— Material provided —
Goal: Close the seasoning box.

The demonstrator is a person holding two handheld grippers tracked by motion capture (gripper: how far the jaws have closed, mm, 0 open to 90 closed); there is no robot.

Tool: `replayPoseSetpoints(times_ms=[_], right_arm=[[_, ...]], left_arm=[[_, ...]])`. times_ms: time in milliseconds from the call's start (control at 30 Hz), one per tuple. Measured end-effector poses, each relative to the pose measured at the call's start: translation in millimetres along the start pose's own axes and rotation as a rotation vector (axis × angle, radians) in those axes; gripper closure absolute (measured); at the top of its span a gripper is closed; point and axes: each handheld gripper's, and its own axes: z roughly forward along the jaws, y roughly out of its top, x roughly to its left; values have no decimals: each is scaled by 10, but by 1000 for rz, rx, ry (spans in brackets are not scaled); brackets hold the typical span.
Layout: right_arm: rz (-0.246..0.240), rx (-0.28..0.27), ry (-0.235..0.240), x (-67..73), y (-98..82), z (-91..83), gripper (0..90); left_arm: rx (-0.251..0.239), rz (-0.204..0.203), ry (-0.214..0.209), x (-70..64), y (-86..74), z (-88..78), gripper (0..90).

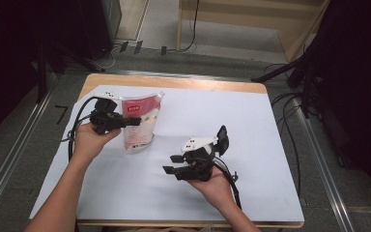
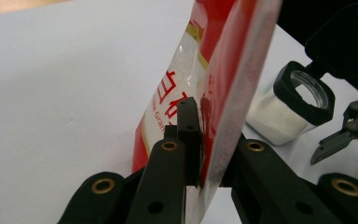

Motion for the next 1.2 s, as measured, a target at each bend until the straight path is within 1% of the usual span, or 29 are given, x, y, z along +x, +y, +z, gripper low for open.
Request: replayPoseSetpoints(times_ms=[33,167,200,267,300,367,433,500,533,700,733,767,800,867,933,967,1033,1067,1133,1200], right_arm=[[4,7,2,-6,-4,-12,530],[-13,14,4,-17,-30,-73,527],[-9,15,6,-21,-37,-95,526],[-6,9,11,-34,-52,-136,523],[-4,6,11,-41,-62,-155,518],[6,5,10,-56,-83,-198,517],[18,0,9,-76,-105,-253,516],[21,-6,7,-93,-119,-291,514],[24,-7,2,-100,-126,-314,512],[14,-22,-13,-140,-150,-401,508],[16,-25,-17,-143,-153,-419,508],[13,-28,-16,-150,-155,-434,508],[12,-30,-20,-154,-158,-448,508],[10,-33,-24,-164,-165,-478,508],[8,-38,-29,-175,-172,-505,509],[12,-38,-29,-178,-175,-519,509],[9,-41,-32,-194,-185,-546,511],[10,-39,-37,-197,-189,-558,511],[8,-38,-37,-209,-195,-581,512],[12,-39,-40,-225,-199,-609,515]], left_arm=[[-10,1,-3,-4,-26,-11,851],[-9,16,1,-24,-111,-60,829],[1,17,1,-22,-123,-76,824],[-8,4,-8,-18,-157,-91,814],[-3,-4,-10,-15,-167,-103,806],[-5,8,-17,-22,-190,-120,795],[-8,19,-8,-25,-193,-133,783],[-16,12,-5,-20,-195,-134,772],[-8,14,-5,-17,-196,-139,769],[-9,8,-10,-10,-207,-149,736],[-11,5,-19,-4,-209,-149,733],[-13,-1,-16,-8,-211,-152,729],[-10,4,-19,-6,-213,-159,725],[-10,-3,-6,-10,-218,-165,706],[-4,-13,-2,-11,-229,-178,691],[-4,-9,5,-22,-236,-187,683],[-6,-3,3,-34,-244,-207,671],[-14,-3,1,-37,-251,-216,655],[-9,-3,8,-41,-255,-232,639],[-8,-15,9,-40,-266,-246,612]])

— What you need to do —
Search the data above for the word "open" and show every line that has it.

— Exercise solution —
The demonstrator is a person holding two handheld grippers tracked by motion capture (gripper: how far the jaws have closed, mm, 0 open to 90 closed); there is no robot.
Motion for the next 1.2 s, as measured, a target at each bend until the straight path is within 1% of the usual span, or 29 are given, x, y, z along +x, +y, +z, gripper low for open.

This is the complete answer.